Without dependency-aware suppression, the on-call drowns in pages that all describe the same incident. MTTA recovers slowly even when the root is identified in a minute.

PagerDuty, Opsgenie, and Nova AI Ops support dependency rules; few teams configure them properly.

Building the dependency graph

Start with the service catalog. Backstage, OpsLevel, or a homegrown YAML file all work. Map each service to its critical upstream dependencies.

Use OpenTelemetry traces to validate the graph. Manual catalogs drift; trace-derived graphs stay accurate within hours.

Update the graph in CI. New service deploys should fail if dependencies are not declared; this is the only way to keep it fresh.

Suppression rules

If service A is in incident state and service B depends on A, suppress B's alerts for the duration of A's incident plus a 5 minute cooldown.

Always log the suppression. The on-call should be able to query "what was suppressed during incident X?" for the postmortem.

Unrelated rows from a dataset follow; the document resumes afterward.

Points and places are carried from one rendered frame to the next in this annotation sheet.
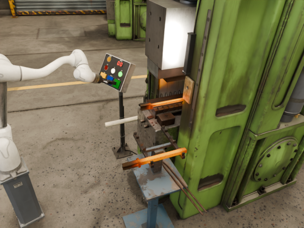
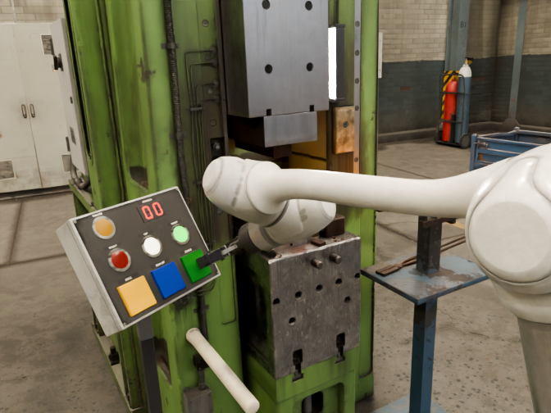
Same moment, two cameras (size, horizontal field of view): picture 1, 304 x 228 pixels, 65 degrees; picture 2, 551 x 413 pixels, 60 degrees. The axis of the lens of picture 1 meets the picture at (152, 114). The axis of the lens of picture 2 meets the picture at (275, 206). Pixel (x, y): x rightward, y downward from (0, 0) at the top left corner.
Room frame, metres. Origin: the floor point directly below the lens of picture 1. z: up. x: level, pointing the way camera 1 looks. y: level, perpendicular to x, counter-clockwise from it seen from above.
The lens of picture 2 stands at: (1.83, 1.55, 1.52)
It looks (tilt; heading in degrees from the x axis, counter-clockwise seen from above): 17 degrees down; 266
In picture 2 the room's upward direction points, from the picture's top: 2 degrees counter-clockwise
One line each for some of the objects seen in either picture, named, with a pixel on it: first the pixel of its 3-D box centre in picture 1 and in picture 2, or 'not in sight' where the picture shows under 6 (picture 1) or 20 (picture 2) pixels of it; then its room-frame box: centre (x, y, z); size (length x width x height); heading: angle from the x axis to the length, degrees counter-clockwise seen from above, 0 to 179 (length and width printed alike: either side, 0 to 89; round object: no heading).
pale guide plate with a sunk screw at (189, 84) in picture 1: (188, 90); (343, 129); (1.44, -0.24, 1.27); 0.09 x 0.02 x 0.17; 26
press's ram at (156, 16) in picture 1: (183, 34); (266, 50); (1.72, -0.19, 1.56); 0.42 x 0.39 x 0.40; 116
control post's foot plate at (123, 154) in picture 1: (122, 148); not in sight; (2.14, 0.33, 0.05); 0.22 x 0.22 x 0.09; 26
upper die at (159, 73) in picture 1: (176, 64); (260, 123); (1.76, -0.17, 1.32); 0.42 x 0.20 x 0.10; 116
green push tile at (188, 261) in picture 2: (116, 83); (195, 265); (1.97, 0.34, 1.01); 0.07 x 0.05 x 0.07; 51
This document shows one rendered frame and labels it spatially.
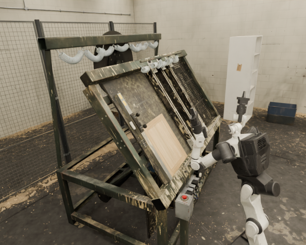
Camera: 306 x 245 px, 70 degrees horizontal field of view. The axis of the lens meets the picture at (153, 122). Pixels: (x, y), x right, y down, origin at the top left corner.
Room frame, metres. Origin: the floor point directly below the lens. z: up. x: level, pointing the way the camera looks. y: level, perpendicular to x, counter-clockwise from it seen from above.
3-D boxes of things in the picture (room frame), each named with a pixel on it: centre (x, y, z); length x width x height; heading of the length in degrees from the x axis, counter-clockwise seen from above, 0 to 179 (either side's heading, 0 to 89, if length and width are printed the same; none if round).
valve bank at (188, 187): (1.83, -0.38, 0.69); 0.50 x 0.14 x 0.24; 151
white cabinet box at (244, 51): (5.46, -2.30, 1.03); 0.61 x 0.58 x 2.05; 142
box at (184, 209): (1.41, -0.23, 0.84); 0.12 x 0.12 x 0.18; 61
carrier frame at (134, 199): (2.73, 0.00, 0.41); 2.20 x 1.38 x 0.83; 151
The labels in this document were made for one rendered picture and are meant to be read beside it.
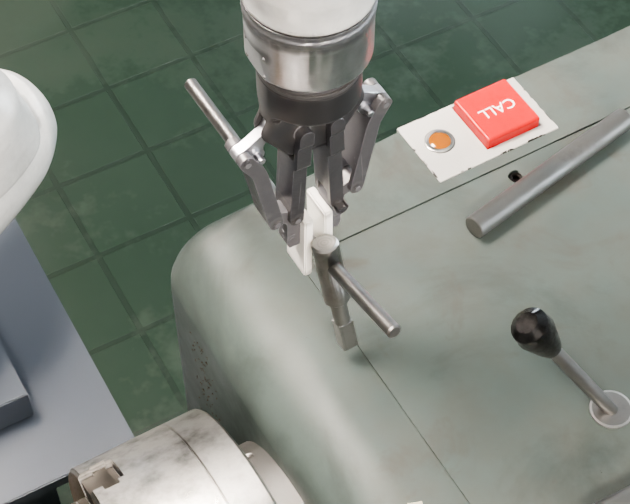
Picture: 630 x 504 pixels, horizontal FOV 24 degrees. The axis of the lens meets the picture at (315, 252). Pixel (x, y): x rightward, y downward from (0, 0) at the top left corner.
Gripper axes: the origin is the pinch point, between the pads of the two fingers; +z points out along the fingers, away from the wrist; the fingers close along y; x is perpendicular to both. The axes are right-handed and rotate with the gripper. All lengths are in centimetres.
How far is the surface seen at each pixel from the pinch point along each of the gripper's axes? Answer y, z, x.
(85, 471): 22.6, 17.3, 1.2
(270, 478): 9.2, 18.2, 9.2
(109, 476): 21.1, 16.9, 2.9
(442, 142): -20.2, 10.9, -10.2
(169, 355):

Never suppress security alerts or data-loss alerts. The cost of a missed signal there outweighs any noise reduction.

When suppression backfires

Stale dependency graphs suppress real alerts. Always include a kill switch to disable suppression during a major incident.

Bidirectional dependencies (rare but real) confuse simple rule engines. Map them explicitly or use a graph-aware engine.

Cross-team dependencies need cross-team postmortems. Suppression that hides another team's incident from them is worse than no suppression.

Get started

Pick the top 5 services by page volume. Map each to its 3 most-critical upstreams.

Configure dependency suppression in PagerDuty event orchestration or your alerting tool.

Run for one month, then review every suppressed alert in a postmortem. Adjust until the false suppression rate is under 1%.